# Pet squirrel?



## Beave (Aug 26, 2002)

Boehr, is it legal to purchase a squirrel as a pet in Michigan? I know they're illegal in some states and in others you can actually buy them from a dealer.

(Don't worry, I'm not about to go trying to rob a squirrel nest.)

If so I might consider trying to find someone who breeds them. If not I'll know why.
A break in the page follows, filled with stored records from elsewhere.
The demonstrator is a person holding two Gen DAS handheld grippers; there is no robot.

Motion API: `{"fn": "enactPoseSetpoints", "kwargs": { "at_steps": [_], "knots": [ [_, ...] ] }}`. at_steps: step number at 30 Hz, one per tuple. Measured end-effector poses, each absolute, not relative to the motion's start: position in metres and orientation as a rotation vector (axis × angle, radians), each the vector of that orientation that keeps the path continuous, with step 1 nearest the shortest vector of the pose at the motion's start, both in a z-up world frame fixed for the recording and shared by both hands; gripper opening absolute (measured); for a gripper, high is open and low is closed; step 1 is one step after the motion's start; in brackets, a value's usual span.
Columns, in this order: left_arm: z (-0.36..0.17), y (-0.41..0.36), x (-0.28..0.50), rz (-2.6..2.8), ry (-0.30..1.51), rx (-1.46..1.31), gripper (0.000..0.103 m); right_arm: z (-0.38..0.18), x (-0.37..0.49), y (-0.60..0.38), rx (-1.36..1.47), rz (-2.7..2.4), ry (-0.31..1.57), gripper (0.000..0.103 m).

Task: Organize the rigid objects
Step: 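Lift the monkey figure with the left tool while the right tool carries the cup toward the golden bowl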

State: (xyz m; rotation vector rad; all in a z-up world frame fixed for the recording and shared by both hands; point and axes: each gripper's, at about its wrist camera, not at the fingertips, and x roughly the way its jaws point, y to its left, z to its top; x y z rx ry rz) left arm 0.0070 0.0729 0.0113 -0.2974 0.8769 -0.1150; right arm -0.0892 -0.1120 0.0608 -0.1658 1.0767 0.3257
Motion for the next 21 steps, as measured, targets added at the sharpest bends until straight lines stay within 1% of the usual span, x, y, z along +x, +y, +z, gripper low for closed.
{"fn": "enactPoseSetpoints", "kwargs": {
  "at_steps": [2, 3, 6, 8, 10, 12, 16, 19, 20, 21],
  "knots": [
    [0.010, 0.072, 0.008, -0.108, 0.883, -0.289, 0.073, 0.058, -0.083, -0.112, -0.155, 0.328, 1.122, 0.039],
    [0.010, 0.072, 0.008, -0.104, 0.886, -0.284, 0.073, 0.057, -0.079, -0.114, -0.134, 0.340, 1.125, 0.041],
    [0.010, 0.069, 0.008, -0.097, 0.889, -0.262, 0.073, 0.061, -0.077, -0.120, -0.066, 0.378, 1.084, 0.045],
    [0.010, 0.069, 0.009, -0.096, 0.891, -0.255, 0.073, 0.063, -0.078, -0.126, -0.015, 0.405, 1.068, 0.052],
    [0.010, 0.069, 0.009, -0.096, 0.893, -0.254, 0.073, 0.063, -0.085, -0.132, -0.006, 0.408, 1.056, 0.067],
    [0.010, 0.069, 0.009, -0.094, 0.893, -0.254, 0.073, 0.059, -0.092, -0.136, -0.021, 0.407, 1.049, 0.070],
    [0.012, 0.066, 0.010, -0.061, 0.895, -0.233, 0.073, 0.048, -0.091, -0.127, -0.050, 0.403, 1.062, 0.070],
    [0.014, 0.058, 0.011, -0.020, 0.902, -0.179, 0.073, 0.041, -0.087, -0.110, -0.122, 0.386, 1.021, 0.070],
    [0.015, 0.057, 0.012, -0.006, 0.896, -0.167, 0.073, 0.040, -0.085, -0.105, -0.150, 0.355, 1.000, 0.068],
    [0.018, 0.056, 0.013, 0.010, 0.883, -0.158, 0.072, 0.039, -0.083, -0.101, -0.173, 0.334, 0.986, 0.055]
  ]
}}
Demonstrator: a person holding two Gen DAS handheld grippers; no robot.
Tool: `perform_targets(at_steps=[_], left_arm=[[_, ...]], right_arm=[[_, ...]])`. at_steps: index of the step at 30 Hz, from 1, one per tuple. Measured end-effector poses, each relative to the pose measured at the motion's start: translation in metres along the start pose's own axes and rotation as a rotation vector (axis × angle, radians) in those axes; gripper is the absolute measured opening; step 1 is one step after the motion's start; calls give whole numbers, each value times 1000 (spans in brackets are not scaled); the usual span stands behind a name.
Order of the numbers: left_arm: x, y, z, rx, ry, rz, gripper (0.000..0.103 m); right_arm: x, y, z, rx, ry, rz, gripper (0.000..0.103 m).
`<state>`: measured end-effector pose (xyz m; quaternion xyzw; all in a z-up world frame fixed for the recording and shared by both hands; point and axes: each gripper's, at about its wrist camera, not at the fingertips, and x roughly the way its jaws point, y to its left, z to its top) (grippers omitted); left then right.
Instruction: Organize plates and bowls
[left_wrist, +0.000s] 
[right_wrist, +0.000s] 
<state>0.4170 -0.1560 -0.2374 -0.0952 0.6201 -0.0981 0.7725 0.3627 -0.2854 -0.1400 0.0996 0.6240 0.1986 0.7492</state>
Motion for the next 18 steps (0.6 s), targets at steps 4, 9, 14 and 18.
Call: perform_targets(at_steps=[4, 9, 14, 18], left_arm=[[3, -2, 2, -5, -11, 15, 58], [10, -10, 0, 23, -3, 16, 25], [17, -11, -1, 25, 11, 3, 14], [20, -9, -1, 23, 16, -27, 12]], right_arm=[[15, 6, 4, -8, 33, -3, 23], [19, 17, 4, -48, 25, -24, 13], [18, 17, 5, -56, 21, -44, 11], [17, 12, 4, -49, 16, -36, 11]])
If it's not legal to have them as pets, is it possible to help the DNR rehabilitate the inevitable number of injuried and abandoned babies that must get turned into the Humane Society? I've always wanted a pet squirrel, even if I can only have one for a few weeks before it gets released back into the wild. I want to do it legally though.


----------



## trout (Jan 17, 2000)

Back in the late 60s early 70s I had all types of squirrels Fox, Gray and even a Flying Squirrel.
The local CO allowed us to raise them with the understanding they would be returned to the wild.
The Fox Squirrel ( Zippy) was a great pet, he would eat at the table at times.
I haven't a clue to the laws but wanted to share the fact that they can make a good pet. They will chew things up tho.


----------



## Fuzzz (May 7, 2002)

one of my bosses (a couple years ago) had a black bear. they used to go to the exotic animal auctions all the time. i told her to keep an eye out for squirrels and those little black and white monkeys, for me (don't know what i would've done if she had actually picked one up for me).
kinda off the subject, but it'd be crazy if you could own a black bear but not a squirrel. d&r sports center in k'zoo had an open house years ago, where one of the guys that brought the live deer also brought his pet fox squirrel (i believe he was from out of state). it was a pretty cool little critter.


----------



## boehr (Jan 31, 2000)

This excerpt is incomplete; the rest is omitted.